This guide to inflation and the stock market explains the causes of inflation and how investors usually react to it. Learn about how different asset classes are affected and how you can create a portfolio that’s as inflation-resistant as possible.

What is inflation?

Inflation is a reduction in the purchasing power of the money in your pocket. It’s defined by a broad rise in the price of goods and services that results in an increase in the cost of living. In the UK it’s measured through the Consumer Price Index (CPI), which simply tracks the price of a basket of everyday household items over time and releases the data every month.

What causes inflation?

There are many factors that affect prices and periods of high inflation usually mean a few of them are acting in tandem. Below are the most common inflation causes, with a quick description of what they mean.

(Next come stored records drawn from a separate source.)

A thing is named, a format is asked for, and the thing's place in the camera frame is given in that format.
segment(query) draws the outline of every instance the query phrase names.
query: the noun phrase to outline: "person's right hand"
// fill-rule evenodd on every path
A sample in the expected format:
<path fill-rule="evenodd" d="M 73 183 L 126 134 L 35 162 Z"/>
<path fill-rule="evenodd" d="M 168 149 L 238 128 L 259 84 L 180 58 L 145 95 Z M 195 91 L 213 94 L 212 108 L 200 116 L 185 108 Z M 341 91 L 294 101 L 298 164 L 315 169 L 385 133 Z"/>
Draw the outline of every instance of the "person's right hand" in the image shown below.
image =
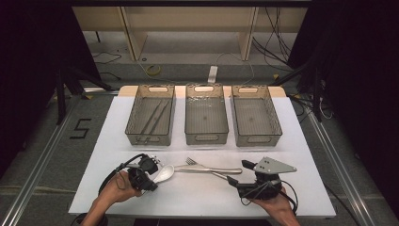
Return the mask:
<path fill-rule="evenodd" d="M 296 220 L 293 210 L 291 209 L 290 202 L 279 194 L 276 198 L 270 200 L 251 200 L 252 202 L 260 205 L 273 219 L 279 224 L 284 226 L 297 226 L 299 222 Z"/>

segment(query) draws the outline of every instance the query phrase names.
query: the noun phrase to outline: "fork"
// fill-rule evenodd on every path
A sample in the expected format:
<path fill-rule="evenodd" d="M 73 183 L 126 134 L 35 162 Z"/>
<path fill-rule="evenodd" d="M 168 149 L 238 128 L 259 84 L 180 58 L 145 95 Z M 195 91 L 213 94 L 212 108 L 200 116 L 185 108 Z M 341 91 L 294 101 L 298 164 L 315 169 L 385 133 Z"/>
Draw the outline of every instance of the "fork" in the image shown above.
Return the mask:
<path fill-rule="evenodd" d="M 188 165 L 200 165 L 199 163 L 197 163 L 196 161 L 194 161 L 193 159 L 191 159 L 191 158 L 189 158 L 189 157 L 187 157 L 187 159 L 185 160 L 185 162 L 186 162 Z M 213 171 L 211 171 L 211 173 L 212 173 L 213 175 L 215 175 L 215 176 L 217 176 L 217 177 L 220 177 L 220 178 L 222 178 L 222 179 L 225 179 L 225 180 L 227 181 L 227 176 L 225 176 L 225 175 L 223 175 L 223 174 L 221 174 L 221 173 L 218 173 L 218 172 L 213 172 Z"/>

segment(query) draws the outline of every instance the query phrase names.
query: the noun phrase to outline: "bin containing utensils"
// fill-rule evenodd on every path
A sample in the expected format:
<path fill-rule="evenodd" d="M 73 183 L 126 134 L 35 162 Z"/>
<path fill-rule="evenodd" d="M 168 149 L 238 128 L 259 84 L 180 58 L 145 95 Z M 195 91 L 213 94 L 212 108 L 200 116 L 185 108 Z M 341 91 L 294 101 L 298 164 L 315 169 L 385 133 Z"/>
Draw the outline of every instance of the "bin containing utensils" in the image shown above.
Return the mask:
<path fill-rule="evenodd" d="M 170 145 L 174 108 L 174 86 L 138 86 L 125 130 L 131 144 Z"/>
<path fill-rule="evenodd" d="M 184 131 L 188 145 L 226 143 L 229 125 L 221 84 L 185 87 Z"/>
<path fill-rule="evenodd" d="M 282 135 L 267 86 L 232 86 L 231 112 L 237 147 L 276 146 Z"/>

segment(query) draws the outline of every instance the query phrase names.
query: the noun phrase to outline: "floor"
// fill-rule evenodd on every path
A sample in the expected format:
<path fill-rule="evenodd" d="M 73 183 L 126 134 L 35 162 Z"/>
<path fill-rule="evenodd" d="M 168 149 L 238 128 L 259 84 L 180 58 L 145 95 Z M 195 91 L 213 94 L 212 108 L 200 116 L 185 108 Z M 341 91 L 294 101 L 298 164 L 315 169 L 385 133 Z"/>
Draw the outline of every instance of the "floor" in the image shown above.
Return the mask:
<path fill-rule="evenodd" d="M 98 62 L 103 81 L 116 88 L 143 81 L 165 82 L 159 77 L 145 75 L 141 66 L 152 64 L 161 66 L 162 78 L 174 82 L 184 79 L 206 81 L 211 65 L 219 67 L 216 80 L 231 84 L 247 81 L 249 84 L 267 83 L 273 81 L 275 76 L 287 73 L 279 68 L 289 70 L 279 61 L 269 58 L 266 62 L 255 48 L 251 48 L 249 61 L 240 60 L 234 33 L 151 33 L 137 62 L 130 59 L 123 34 L 100 32 L 101 42 L 98 42 L 95 32 L 84 34 L 94 60 Z M 255 35 L 263 44 L 268 37 L 269 34 Z M 288 46 L 293 45 L 295 34 L 284 34 L 283 37 Z M 283 57 L 277 39 L 271 40 L 269 49 Z M 243 76 L 241 80 L 234 78 L 236 72 Z M 296 94 L 296 82 L 297 78 L 283 85 L 287 94 Z M 89 82 L 82 84 L 88 90 L 97 90 Z M 91 92 L 84 98 L 68 95 L 67 89 L 66 93 L 70 119 L 62 127 L 57 126 L 56 97 L 50 100 L 34 133 L 26 141 L 25 150 L 17 155 L 1 179 L 2 220 L 13 207 L 19 207 L 20 215 L 14 220 L 18 225 L 70 225 L 73 221 L 74 216 L 68 214 L 69 205 L 116 93 Z M 310 97 L 304 94 L 301 98 Z M 337 212 L 337 216 L 331 219 L 300 218 L 301 225 L 357 225 L 351 214 L 360 222 L 359 225 L 399 225 L 354 153 L 340 125 L 339 116 L 332 115 L 329 119 L 331 111 L 326 110 L 322 122 L 318 122 L 309 108 L 295 101 L 293 106 L 319 173 L 332 191 L 328 194 Z M 83 135 L 82 131 L 75 130 L 78 122 L 80 127 L 89 130 L 85 138 L 73 139 L 71 137 Z M 40 167 L 41 170 L 33 173 L 36 182 L 30 183 L 35 176 L 31 172 Z M 20 199 L 22 191 L 29 185 L 34 189 Z M 110 225 L 132 225 L 135 221 L 114 216 L 110 216 L 109 220 Z"/>

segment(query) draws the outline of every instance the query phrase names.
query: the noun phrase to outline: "gray carpet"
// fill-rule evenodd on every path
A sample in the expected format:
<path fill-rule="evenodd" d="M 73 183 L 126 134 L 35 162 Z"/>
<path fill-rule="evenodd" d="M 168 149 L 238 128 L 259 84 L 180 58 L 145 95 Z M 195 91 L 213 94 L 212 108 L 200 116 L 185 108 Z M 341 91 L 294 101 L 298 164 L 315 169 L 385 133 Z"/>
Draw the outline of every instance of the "gray carpet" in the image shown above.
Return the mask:
<path fill-rule="evenodd" d="M 183 84 L 180 83 L 181 81 L 205 82 L 210 65 L 162 65 L 161 67 L 162 72 L 156 75 L 157 79 L 167 79 L 179 82 L 176 85 L 181 85 Z M 98 68 L 103 73 L 103 81 L 115 88 L 125 85 L 165 83 L 165 81 L 148 78 L 138 65 L 98 65 Z M 276 72 L 275 69 L 267 66 L 254 66 L 253 70 L 256 76 L 248 82 L 249 84 L 269 84 L 273 81 L 273 74 Z M 113 73 L 122 79 L 118 80 L 106 73 Z M 241 84 L 248 81 L 251 76 L 250 67 L 246 65 L 220 66 L 216 82 L 221 82 L 225 85 Z M 296 82 L 297 78 L 284 84 L 283 87 L 287 94 L 296 93 Z M 85 87 L 95 87 L 86 81 L 83 81 L 82 84 Z M 74 216 L 68 214 L 68 209 L 73 199 L 73 192 L 77 189 L 86 169 L 112 98 L 113 96 L 111 95 L 94 95 L 91 99 L 80 100 L 39 182 L 39 186 L 49 187 L 52 190 L 43 191 L 43 188 L 41 188 L 35 192 L 26 206 L 18 225 L 71 224 Z M 293 103 L 293 106 L 299 115 L 302 110 L 301 106 L 296 103 Z M 18 193 L 18 187 L 24 184 L 29 172 L 39 159 L 47 140 L 56 128 L 56 119 L 56 101 L 52 100 L 49 107 L 43 111 L 40 122 L 26 142 L 26 150 L 18 154 L 8 172 L 0 181 L 0 187 L 2 187 L 0 190 L 0 216 L 6 214 L 12 200 Z M 70 139 L 70 137 L 83 134 L 82 131 L 74 131 L 79 119 L 90 119 L 90 121 L 81 122 L 81 127 L 89 129 L 87 136 L 84 139 Z M 328 161 L 326 152 L 314 133 L 309 117 L 303 114 L 298 116 L 298 120 L 303 120 L 301 127 L 323 181 L 351 208 L 335 171 Z M 380 195 L 367 170 L 363 167 L 361 161 L 354 156 L 350 142 L 340 126 L 339 119 L 323 120 L 323 124 L 327 128 L 330 138 L 333 140 L 345 166 L 350 171 L 360 194 L 370 207 L 376 225 L 399 225 L 398 220 Z M 300 218 L 301 225 L 355 225 L 343 206 L 334 197 L 330 197 L 337 209 L 337 217 L 332 219 Z M 110 217 L 110 222 L 111 225 L 132 225 L 133 220 L 130 218 Z"/>

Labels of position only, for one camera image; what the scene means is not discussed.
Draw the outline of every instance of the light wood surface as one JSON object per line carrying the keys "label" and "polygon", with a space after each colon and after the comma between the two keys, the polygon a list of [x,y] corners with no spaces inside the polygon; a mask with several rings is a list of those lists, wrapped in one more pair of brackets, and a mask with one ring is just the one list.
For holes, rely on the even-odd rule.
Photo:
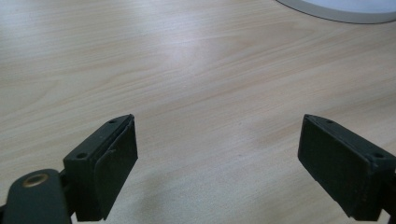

  • Increase in the money supply. Central banks that print more money can cause a devaluation of a currency and reduce its purchasing power. When money is worth less, goods and services become relatively more expensive.
  • Increase in production costs. The rise in costs of producing goods causes inflation because the price of goods goes up to match production costs. 
  • Surge in consumer demand. A sudden surge in overall consumer demand creates an economic situation where consumers are willing to pay higher prices for the existing supply of goods and services. Their willingness to pay more results in an increase in prices.

How does inflation affect your investments?

Inflation is generally bad news for most investments but there are some exceptions. Investors tend to move away from speculative or higher risk assets and into safer ones, as inflationary periods can coincide with greater economic uncertainty and the prospect of higher interest rates.

Interest rates are an important factor because they are the main mechanism central banks can use to try to reduce inflation. Higher rates make borrowing more expensive and saving more appealing, thus discouraging people from spending their money now and reducing some of the demand pressure in the economy.

What that means in practice is that investors prepare for expected interest rate rises by putting their money into assets with proven track records or rates of return. Commodities like gold and silver, bonds, and stocks in established companies with reliable revenue streams are most likely to increase in price. More speculative assets, like growth stocks or cryptocurrencies, might drop in value as investors move their money out of them.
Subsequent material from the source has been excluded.